As the detection rate grows further, there will be a need for additional automation in both the glitch subtraction algorithms and the process for deciding on their use and configuration. O3 represents the first time that procedures to identify the need for glitch subtraction were utilized due to the high rate of both glitches and signals. The need for analysis of more events in O4 will only reduce the amount of person power available on a per-event basis. One of the biggest foreseen challenges for future observing runs is reducing human input required to generate glitch-subtracted data. The procedures and methods described in this work will form a basis for the evaluation of events in future observing runs. This effort will also be significantly helped by investigations into the impact of glitches on specific gravitational-wave analyses and additional automation.

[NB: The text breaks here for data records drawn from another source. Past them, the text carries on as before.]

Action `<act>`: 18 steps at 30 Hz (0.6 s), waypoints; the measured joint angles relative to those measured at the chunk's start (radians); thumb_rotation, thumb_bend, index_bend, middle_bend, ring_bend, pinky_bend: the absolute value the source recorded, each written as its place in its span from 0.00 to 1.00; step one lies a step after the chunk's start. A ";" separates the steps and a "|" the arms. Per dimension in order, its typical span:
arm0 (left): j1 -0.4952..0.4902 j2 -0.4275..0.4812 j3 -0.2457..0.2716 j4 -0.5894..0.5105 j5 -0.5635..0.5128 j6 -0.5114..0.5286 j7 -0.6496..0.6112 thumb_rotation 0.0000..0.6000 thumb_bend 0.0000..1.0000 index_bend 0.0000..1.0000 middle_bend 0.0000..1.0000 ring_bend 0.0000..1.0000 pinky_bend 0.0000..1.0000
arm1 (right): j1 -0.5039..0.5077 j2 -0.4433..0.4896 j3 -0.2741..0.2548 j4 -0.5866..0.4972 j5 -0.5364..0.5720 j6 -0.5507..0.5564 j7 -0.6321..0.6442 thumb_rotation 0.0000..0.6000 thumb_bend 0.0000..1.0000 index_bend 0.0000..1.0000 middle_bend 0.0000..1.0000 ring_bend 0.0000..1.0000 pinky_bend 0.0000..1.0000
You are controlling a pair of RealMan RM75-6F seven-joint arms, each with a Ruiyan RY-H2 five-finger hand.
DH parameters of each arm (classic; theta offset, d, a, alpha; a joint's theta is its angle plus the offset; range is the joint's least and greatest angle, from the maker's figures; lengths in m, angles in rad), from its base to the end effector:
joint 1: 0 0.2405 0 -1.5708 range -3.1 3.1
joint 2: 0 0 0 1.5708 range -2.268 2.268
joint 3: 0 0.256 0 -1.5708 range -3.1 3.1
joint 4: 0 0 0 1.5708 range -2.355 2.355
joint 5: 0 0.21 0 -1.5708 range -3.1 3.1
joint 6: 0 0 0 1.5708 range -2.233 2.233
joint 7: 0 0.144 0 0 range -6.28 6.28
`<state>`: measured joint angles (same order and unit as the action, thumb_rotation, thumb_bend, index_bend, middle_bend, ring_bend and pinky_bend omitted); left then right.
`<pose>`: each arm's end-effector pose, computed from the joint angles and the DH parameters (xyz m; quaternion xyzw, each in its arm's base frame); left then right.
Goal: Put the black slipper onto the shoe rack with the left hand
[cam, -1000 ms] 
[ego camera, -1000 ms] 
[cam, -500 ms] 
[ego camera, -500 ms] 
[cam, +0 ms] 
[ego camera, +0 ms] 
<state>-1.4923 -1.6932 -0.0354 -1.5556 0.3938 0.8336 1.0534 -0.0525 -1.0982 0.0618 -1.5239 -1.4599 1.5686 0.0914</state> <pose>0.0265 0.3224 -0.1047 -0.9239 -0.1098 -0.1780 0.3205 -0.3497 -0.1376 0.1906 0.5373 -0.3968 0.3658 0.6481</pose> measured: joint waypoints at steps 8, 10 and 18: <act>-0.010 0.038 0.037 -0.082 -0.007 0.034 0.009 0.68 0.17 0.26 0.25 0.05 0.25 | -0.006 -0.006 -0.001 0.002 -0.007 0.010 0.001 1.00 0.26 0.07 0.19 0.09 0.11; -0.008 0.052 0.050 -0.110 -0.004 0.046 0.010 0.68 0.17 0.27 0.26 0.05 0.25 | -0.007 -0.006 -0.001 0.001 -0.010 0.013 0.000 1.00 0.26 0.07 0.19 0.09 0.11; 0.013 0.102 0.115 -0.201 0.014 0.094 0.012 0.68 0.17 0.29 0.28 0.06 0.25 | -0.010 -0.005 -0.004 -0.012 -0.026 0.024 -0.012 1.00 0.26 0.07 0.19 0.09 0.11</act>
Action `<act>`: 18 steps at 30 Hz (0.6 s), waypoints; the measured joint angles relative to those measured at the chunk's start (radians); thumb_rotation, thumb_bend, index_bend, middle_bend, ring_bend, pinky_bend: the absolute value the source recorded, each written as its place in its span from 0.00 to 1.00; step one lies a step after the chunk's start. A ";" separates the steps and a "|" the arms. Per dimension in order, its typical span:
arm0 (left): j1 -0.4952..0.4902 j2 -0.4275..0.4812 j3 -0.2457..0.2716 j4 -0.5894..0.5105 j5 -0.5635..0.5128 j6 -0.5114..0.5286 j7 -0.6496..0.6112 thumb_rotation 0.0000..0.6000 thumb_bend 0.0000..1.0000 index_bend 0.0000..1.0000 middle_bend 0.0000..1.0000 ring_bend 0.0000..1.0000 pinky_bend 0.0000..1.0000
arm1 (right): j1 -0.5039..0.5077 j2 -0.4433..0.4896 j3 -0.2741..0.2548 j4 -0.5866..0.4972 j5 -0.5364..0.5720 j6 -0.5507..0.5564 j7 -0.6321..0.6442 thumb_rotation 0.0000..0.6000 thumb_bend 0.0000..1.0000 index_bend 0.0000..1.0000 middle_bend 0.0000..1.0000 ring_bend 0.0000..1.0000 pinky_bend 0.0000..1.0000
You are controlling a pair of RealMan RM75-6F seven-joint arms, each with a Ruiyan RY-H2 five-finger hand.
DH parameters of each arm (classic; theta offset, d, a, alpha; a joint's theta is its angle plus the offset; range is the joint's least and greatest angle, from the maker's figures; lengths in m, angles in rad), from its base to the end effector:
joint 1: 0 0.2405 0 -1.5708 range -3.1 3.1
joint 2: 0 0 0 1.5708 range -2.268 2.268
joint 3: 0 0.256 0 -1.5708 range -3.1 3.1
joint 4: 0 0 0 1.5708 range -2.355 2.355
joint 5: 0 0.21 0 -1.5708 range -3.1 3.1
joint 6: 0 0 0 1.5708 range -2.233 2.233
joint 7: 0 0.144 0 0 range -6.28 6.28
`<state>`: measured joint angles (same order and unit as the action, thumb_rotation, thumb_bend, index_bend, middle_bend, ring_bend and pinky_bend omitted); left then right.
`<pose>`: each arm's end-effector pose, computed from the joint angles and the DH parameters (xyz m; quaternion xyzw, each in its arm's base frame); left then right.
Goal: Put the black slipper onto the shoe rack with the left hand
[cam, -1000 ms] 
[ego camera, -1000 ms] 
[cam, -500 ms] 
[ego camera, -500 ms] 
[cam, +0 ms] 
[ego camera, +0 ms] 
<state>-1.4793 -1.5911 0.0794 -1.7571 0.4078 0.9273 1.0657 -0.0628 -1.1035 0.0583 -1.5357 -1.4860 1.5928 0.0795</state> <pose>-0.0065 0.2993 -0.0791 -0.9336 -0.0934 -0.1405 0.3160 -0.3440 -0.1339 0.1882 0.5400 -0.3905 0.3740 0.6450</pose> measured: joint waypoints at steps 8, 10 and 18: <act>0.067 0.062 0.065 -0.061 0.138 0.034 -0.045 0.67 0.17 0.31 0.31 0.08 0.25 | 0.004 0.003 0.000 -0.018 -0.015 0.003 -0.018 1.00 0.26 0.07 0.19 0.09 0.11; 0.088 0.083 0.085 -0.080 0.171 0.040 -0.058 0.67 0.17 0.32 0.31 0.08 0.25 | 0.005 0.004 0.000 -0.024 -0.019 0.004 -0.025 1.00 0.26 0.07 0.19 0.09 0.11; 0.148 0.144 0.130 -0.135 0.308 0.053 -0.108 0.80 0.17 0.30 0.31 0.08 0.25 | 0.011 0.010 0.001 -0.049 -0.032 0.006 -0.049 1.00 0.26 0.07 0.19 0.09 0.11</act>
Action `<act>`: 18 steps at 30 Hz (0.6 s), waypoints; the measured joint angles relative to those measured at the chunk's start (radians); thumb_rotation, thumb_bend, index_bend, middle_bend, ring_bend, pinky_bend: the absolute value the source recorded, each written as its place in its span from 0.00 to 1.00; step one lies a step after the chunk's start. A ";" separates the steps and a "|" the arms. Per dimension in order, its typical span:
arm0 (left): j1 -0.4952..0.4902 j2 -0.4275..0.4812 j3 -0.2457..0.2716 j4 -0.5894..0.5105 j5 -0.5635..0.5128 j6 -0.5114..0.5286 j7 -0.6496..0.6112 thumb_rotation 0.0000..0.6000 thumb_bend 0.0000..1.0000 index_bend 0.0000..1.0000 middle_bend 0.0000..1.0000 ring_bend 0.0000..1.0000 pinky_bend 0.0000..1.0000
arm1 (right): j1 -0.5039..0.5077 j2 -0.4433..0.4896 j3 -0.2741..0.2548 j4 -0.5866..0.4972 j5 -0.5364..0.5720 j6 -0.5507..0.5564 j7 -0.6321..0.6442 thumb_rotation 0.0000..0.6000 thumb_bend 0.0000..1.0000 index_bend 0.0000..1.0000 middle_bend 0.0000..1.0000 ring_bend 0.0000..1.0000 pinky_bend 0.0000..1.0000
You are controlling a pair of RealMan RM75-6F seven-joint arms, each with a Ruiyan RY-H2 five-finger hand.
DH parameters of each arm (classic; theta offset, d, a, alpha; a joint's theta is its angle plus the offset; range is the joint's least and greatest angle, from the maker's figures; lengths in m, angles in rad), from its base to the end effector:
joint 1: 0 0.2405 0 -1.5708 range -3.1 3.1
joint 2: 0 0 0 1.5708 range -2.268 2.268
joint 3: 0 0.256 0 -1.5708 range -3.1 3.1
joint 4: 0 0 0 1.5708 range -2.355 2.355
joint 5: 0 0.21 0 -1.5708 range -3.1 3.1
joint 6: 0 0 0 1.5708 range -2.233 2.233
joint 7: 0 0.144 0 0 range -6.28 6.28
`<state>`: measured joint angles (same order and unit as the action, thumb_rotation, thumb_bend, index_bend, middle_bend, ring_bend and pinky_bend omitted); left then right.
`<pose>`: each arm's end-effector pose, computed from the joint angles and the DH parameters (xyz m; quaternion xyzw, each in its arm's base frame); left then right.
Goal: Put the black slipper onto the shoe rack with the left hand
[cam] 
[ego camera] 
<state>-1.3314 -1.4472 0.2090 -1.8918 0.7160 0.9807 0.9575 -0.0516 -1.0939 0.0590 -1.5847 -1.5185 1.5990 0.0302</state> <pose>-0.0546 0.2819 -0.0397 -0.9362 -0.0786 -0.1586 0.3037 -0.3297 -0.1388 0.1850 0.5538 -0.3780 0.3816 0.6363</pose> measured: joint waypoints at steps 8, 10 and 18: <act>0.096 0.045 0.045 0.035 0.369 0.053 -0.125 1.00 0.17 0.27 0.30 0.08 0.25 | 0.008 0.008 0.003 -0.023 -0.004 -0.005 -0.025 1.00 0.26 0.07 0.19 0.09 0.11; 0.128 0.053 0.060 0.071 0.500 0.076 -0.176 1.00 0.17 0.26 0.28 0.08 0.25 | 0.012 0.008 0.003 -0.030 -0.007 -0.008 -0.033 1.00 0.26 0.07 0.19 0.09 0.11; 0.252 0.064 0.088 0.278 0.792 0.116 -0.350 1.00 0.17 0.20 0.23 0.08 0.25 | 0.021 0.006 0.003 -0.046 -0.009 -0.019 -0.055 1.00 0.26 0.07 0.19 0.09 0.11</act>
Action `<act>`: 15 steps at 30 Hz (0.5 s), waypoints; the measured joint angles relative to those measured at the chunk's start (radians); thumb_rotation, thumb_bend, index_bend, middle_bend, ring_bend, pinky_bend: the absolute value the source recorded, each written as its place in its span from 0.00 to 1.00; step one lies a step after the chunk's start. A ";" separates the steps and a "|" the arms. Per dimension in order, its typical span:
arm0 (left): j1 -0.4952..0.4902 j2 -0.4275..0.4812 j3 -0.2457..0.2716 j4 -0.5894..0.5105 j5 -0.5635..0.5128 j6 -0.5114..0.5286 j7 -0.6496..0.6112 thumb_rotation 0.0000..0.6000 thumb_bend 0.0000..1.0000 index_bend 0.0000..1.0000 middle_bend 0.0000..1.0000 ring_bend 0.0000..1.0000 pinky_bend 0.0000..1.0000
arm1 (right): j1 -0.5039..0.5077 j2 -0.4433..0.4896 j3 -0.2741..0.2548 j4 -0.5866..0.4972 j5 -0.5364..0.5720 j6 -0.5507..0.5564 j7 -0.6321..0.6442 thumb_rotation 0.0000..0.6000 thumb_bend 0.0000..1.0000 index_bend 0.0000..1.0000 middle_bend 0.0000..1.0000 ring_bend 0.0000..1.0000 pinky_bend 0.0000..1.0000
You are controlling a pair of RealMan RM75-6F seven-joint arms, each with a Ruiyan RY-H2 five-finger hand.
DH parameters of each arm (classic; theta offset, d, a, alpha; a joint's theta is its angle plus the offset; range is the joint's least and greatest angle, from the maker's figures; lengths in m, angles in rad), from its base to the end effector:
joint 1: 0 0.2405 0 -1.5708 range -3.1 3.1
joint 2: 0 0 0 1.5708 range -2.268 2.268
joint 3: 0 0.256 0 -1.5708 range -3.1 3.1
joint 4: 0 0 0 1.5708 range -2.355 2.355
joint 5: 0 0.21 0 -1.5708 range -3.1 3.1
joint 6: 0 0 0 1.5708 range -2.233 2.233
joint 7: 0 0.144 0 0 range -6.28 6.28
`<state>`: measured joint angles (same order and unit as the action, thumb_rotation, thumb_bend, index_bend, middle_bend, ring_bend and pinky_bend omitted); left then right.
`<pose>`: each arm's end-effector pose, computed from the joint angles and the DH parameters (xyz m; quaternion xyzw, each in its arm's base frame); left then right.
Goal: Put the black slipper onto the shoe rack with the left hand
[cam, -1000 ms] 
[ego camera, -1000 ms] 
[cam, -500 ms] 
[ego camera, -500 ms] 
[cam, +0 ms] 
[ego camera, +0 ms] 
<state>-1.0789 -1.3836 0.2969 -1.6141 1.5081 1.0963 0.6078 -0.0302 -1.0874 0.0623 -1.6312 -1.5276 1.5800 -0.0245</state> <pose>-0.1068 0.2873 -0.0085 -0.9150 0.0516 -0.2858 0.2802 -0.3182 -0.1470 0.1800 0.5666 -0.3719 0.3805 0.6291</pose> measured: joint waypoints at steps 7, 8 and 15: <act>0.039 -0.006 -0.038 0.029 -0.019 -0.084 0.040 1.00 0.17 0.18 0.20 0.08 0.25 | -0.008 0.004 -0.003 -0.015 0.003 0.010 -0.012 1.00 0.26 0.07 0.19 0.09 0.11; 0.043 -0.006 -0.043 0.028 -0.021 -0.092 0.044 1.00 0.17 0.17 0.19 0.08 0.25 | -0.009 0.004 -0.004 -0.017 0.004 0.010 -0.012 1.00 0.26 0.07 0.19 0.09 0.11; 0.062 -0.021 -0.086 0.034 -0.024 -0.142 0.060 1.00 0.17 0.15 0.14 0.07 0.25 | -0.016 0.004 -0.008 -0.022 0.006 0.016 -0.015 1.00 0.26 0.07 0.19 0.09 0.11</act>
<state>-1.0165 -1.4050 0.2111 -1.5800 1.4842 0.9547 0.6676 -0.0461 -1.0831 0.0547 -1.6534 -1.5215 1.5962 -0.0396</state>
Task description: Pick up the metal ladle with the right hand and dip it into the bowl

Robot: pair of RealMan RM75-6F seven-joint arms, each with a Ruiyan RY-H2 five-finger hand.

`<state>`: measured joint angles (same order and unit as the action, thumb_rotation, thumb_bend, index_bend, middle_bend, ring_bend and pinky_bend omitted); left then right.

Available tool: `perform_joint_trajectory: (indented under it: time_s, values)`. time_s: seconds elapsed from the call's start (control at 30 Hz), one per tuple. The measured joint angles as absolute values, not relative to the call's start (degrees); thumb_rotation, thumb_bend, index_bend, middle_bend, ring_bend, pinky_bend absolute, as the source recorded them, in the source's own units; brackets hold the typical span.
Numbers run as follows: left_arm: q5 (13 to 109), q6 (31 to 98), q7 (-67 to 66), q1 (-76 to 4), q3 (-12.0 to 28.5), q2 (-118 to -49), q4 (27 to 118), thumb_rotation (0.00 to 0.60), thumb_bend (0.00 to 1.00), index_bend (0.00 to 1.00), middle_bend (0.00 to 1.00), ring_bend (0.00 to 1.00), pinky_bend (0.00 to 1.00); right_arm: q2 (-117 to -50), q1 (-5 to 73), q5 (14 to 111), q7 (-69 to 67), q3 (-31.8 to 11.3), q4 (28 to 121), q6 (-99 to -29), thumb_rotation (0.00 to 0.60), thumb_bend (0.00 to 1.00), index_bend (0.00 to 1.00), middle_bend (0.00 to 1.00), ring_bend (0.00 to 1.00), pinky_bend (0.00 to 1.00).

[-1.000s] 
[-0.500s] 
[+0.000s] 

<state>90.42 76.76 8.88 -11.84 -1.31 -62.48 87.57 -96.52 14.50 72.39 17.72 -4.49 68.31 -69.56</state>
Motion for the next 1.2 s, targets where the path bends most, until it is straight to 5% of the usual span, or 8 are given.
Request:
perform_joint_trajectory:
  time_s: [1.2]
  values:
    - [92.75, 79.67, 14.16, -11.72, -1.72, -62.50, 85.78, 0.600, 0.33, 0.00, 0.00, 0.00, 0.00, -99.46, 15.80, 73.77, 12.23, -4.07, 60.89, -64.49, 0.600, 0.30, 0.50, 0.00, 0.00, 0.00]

One key area of research that is required to be confident in the astrophysical implications of gravitational-wave signals overlapping glitches is the systematic uncertainties and limitations of different glitch subtraction methods. Further complicating these efforts is the potential variability between glitches of the same source, which makes it difficult to apply investigations from past observing runs to new gravitational-wave events. Although challenging to estimate, these systematic uncertainties may have significant impact on the conclusions derived from individual events as the sensitivity of the detectors increase. We therefore urge caution in interpreting results that are dependent on glitch subtraction algorithms when the potential systematics are not fully understood. Although this work and previous studies have indicated that such systematics are qualitatively small for tools similar to those used in O3 [31, 39, 45], this may not be true for all analyses [65]. It is also important to note, however, that while these previous studies have shown that these tools have statistically unbiased results, this does not mean that analyses of individual events will not be impacted.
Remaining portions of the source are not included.